__ACTIVITY__:
Look over the data below and give the number of lines containing the word "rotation", with no other words.

┌────────

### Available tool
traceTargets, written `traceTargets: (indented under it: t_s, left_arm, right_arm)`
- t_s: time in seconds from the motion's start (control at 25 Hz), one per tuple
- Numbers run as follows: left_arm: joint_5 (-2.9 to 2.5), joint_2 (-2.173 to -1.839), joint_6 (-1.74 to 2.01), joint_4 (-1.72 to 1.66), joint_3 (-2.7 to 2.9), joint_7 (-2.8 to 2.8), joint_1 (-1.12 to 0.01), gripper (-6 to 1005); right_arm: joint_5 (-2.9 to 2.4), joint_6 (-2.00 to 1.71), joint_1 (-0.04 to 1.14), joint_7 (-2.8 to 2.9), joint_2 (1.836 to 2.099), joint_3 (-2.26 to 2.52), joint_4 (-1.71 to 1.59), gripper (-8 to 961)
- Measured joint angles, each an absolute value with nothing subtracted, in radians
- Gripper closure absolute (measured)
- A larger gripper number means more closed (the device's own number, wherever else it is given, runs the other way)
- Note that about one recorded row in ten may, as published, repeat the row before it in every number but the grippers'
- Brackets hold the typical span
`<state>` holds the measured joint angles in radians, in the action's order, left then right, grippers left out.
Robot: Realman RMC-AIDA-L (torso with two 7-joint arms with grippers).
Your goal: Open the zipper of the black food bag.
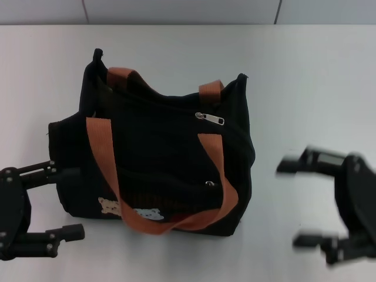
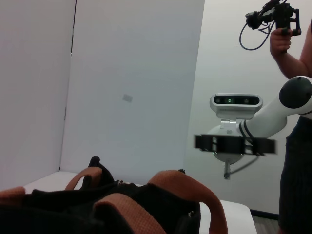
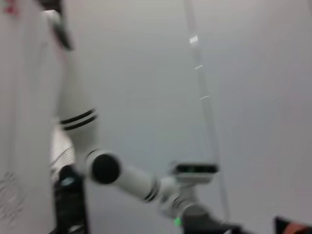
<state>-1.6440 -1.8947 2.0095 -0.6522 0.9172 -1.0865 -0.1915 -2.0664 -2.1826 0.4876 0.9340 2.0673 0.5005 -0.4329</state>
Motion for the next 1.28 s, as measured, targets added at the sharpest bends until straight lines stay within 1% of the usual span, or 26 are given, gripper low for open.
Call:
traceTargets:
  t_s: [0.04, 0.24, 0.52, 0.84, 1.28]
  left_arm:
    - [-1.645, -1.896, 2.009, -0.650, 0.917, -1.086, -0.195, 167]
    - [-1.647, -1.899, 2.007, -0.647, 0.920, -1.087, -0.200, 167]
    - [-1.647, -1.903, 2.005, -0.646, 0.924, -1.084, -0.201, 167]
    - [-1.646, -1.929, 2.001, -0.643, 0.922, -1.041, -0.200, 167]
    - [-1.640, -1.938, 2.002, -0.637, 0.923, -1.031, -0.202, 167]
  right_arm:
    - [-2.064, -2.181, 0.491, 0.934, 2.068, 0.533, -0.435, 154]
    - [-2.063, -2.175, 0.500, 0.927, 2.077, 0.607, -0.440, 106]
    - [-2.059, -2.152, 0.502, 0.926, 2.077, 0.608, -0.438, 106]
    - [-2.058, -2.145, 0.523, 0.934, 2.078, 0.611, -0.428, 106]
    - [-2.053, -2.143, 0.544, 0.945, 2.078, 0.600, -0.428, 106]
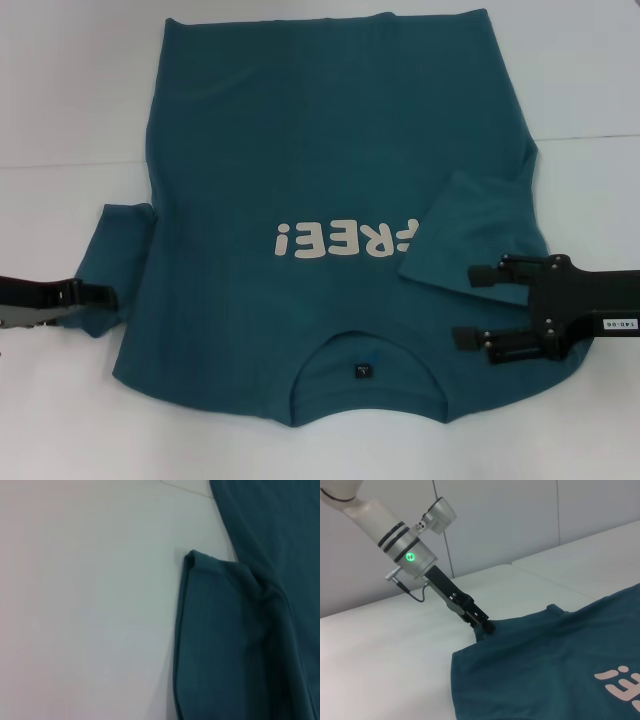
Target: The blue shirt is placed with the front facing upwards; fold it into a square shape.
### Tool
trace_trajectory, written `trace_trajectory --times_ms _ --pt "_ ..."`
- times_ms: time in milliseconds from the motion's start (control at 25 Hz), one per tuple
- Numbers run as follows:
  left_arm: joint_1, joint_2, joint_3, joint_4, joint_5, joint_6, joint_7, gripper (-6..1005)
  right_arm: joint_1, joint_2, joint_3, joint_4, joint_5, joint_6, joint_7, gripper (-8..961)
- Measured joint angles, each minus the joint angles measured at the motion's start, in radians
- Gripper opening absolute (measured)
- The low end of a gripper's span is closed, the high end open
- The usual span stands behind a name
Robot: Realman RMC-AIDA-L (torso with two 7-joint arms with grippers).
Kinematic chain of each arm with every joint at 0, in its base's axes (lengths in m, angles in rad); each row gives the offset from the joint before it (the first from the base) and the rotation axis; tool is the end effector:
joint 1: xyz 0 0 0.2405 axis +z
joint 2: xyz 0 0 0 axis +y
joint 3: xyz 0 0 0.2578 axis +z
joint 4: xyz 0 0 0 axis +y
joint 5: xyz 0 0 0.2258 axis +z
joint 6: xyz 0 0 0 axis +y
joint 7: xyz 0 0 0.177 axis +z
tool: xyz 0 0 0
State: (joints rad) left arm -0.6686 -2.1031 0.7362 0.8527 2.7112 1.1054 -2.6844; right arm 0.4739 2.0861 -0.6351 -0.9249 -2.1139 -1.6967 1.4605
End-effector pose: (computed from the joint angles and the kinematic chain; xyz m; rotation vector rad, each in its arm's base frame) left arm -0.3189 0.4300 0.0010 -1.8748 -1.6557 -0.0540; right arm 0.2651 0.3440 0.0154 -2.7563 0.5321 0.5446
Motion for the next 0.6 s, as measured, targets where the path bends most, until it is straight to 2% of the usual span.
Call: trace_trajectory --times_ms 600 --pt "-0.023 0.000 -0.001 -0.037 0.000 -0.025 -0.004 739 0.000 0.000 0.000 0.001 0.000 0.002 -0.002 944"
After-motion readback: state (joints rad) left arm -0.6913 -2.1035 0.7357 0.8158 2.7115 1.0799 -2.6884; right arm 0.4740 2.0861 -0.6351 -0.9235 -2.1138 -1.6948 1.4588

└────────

__ANSWER TO THE PROBLEM__:
2